The point of the exhibition is to make visitors think more about where our ideas of physical perfection come from. But because it’s also in hock to some very modern ideas about identity, there are some strange moments of ideological whiplash. You move from a cabinet presenting corsets as quack-medical torture devices, to a display extolling elective mastectomy as a path to bodily autonomy, with a pair of dismembered breasts presented in specimen jars.

Make your mind up, I’m tempted to say to the curator. Either it’s morally suspect to deform the female torso, or it isn’t. But there’s no point asking for consistency. There are different sets of rules here: women are manipulated into self-disgust by an exploitative set of norms, unless the women in question say they’re not women, in which case everything they do is an act of radical self-acceptance, including cutting bits of themselves off.

* * *

Swimming with the tide

Off to Cornwall for a long weekend with girlies. Sea swimming followed by beach saunas, long walks around the coast, generous meals and even more generous negronis poured by my friend the leader writer. Obviously, I needed to be fully kitted out for the three-day trip. As a strictly fair-weather wild swimmer, that meant new swimsuit, new neoprene gloves and socks and most important of all: new (to me, I’m not a millionaire) Dryrobe.
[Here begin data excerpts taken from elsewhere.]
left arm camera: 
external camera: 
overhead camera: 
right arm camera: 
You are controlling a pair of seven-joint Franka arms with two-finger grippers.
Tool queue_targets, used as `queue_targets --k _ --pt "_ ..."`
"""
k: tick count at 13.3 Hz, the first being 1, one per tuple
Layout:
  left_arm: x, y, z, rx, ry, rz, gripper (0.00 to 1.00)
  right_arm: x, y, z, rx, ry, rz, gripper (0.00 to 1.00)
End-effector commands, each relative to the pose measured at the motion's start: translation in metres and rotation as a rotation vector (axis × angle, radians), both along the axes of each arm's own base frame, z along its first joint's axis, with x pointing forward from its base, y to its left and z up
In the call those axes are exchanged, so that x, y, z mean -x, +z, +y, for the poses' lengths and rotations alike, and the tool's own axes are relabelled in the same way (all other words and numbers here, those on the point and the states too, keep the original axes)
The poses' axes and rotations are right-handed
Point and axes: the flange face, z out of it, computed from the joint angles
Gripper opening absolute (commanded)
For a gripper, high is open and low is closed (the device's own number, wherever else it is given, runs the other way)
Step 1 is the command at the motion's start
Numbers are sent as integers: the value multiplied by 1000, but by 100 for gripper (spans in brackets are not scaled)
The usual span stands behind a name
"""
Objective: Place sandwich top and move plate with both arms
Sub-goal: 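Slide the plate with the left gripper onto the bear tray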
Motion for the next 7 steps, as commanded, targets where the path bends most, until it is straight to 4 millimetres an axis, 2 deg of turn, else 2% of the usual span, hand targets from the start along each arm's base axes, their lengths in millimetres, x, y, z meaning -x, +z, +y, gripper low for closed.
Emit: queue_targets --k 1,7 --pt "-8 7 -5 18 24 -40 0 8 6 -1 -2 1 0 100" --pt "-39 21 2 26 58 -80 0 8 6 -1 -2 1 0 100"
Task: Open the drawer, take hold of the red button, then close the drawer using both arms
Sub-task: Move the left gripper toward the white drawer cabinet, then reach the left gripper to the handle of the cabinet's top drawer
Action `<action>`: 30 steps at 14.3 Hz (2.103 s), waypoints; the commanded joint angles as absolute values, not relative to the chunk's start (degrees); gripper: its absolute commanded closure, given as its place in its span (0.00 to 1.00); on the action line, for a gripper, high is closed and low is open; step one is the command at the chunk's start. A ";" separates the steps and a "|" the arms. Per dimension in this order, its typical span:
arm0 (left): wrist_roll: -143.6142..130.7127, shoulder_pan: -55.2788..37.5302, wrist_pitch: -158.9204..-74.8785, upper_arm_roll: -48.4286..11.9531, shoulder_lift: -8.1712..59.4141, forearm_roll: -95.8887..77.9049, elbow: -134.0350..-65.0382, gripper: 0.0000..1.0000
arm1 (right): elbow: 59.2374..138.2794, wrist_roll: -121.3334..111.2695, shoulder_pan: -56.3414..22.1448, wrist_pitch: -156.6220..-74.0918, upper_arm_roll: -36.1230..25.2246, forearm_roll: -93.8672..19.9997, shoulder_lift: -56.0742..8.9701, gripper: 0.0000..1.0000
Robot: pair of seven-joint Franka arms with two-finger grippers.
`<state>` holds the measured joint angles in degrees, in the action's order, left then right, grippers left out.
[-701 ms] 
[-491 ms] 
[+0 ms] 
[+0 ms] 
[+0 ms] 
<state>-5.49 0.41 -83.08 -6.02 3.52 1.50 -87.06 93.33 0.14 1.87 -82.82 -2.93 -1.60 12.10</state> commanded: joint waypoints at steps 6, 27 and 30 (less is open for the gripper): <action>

You know the one: camouflage outer, hot pink fleece inner, worn by yummy mummies throughout the nation, ideally with a pair of Uggs (which I also happen to have). It’s basically a maxi-sized parker, big enough to wriggle your arms inside and use as a portable changing room-cum-towel. Even better, it’s got enough pockets that you don’t need to worry about bringing a bag. I love it and so do thousands of others. But success does come at a cost.

There’s been a backlash against the Dryrobe-as-casualwear: there was even a Facebook group dedicated to mocking “dryrobe wankers”. As a garment, it’s too utilitarian, too basic, too common. So common that, on emerging from the beach sauna and getting dressed, I found that the next group waiting included a woman wearing the exact same Dryrobe and Uggs combo as me. We exchanged a glance: proud sisters of the wankerhood.

• • •

Baby driver

Cornwall was fun. Getting out of it was not. As a non-driver, my journey home started with a 40 minute taxi ride to the station. But, oh no, there was a rail replacement service from Bodmin. So on to the next station, saving me two hours waiting in the rain but costing me another £40. “So you really hate buses?” said the driver complacently, as the meter ticked up.

Painful. But a pain I no longer have to contend with, because I have now passed my driving test — first time, albeit at the age of 42. It’s a strange level of power to suddenly be granted. But stranger is the thought that I’m giving up my weekly 90 minute chats with my driving instructor after a year. Will I ever know how his kitchen renovation turns out? Probably not. But I’ll never stop hearing his voice telling me to “aim for the yellow bollard” when turning right on big roundabouts.